Tuesday, December 4: we will examine Rembrandt's Self-Portraits. Consider the different identities he has fashioned or constructed for himself. Read the excerpt from Svetlana Alper's Rembrandt's Enterprise: the Studio and the Market. Discussions of these self-portraits regularly place them in the context of ideas of individuality in western culture. Where is the individuality in these self-portraits?
As a way of gaining a perspective on the contributions of Rembrandt in portraiture consider the following comparison to a portrait by his Dutch contemporary, Frans Hals:
Thursday, December 6: review pay entitled Constructing Female Artistic Identity in the Seventeenth Century.(Note that this webpage is still a work in progress.) Pay special attention to the Judith Leyster self-portrait.
Tuesday, December 11: I want to consider one of the major artistic statements of Modern Art, Pablo Picasso's Les Demoiselles d'Avignon. I want to examine it in the context it plays in the narratives of the development of Modern Art. This narrative is made manifest not just in the art historical discussions, but in the lay-out of museums. Read the excerpts from Carol Duncan's essay entitled "The MoMA's Hot Mamas." This essay makes explicit the central role the female body has played in the development of Modern Art. We can use this material to come to terms with some of the dominant ideas of the male artist in Modernism.
Consider how the major 20th century painter, Wassily Kandinsky, describes the act of painting:
Thus I learned to battle with the canvas, to come to know it as a being resisting my wish (dream), and to bend it forcibly to this wish. At first it stands there like a pure chaste virgin...And then comes the willful brush which first here, then there, gradually conquers it with all the energy peculiar to it, like a European colonist.

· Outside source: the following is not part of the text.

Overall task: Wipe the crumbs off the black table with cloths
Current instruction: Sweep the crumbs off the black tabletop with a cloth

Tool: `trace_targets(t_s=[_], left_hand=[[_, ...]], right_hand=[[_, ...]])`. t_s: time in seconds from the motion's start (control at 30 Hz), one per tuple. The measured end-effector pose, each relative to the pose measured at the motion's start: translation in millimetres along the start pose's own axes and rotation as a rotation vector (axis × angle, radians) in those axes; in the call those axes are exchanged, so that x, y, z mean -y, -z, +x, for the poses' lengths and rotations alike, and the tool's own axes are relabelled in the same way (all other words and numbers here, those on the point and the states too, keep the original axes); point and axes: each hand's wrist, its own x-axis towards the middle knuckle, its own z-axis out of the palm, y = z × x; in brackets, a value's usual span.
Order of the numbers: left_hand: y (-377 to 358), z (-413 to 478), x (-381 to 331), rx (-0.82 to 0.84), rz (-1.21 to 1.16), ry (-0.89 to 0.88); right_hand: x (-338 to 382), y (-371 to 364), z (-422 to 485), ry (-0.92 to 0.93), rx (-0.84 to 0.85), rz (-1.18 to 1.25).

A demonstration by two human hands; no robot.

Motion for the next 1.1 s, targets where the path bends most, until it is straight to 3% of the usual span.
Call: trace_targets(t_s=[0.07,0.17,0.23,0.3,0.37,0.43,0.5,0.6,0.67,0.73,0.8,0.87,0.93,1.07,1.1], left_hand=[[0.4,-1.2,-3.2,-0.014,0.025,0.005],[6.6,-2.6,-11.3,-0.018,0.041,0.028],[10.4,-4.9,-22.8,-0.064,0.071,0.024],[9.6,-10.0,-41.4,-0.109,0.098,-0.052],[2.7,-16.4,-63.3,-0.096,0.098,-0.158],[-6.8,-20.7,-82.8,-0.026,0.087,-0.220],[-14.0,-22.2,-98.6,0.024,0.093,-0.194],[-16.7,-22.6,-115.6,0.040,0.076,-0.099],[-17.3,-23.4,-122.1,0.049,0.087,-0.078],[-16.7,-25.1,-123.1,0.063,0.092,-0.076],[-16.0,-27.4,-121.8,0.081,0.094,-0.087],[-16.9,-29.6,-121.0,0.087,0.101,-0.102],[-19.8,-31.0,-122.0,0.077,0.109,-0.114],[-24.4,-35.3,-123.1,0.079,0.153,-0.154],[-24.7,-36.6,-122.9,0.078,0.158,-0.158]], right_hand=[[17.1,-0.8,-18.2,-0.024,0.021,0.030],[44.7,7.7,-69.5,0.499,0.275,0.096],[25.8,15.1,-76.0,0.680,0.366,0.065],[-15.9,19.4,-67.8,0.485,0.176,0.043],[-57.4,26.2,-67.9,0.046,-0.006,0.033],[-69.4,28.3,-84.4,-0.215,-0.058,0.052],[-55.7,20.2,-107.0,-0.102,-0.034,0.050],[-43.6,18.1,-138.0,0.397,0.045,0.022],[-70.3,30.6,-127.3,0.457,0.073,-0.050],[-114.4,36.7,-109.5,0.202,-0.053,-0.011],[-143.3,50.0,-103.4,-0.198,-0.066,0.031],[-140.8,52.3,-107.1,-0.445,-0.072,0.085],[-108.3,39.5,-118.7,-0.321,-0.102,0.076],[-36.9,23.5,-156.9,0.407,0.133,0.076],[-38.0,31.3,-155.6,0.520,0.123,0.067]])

Thursday, December 13: We will consider the work of Cindy Sherman and Jenny Saville. Consider these two artists' self-representations. As part of your consideration of the Saville painting entitled The Plan compare it to the image of Albrecht Dürer of the artist drawing the nude.
Consider also the comparison of the Jenny Saville's The Plan to the Paleolithic statuette known as the Venus of Willendorf:
Third Paper Assignment: topic due: December 4; Draft for workshopping due: December 11; Paper turned in on December 13.
Final Meeting Time: Tuesday, December 18, 9:00-10:30 AM, FA 224. I have constructed a webpage dedicated to the Art of Frida Kahlo. With the development of feminist perspectives and the emphasis on cultural identity in recent critical discussions, the work of Frida Kahlo has attracted more scholarly and popular attention. As you review the gallery of her work, consider her identity in relationship to contemporary discussions of Identity and Difference. Identify the different cultural, social, and artistic traditions that you can detect in her work.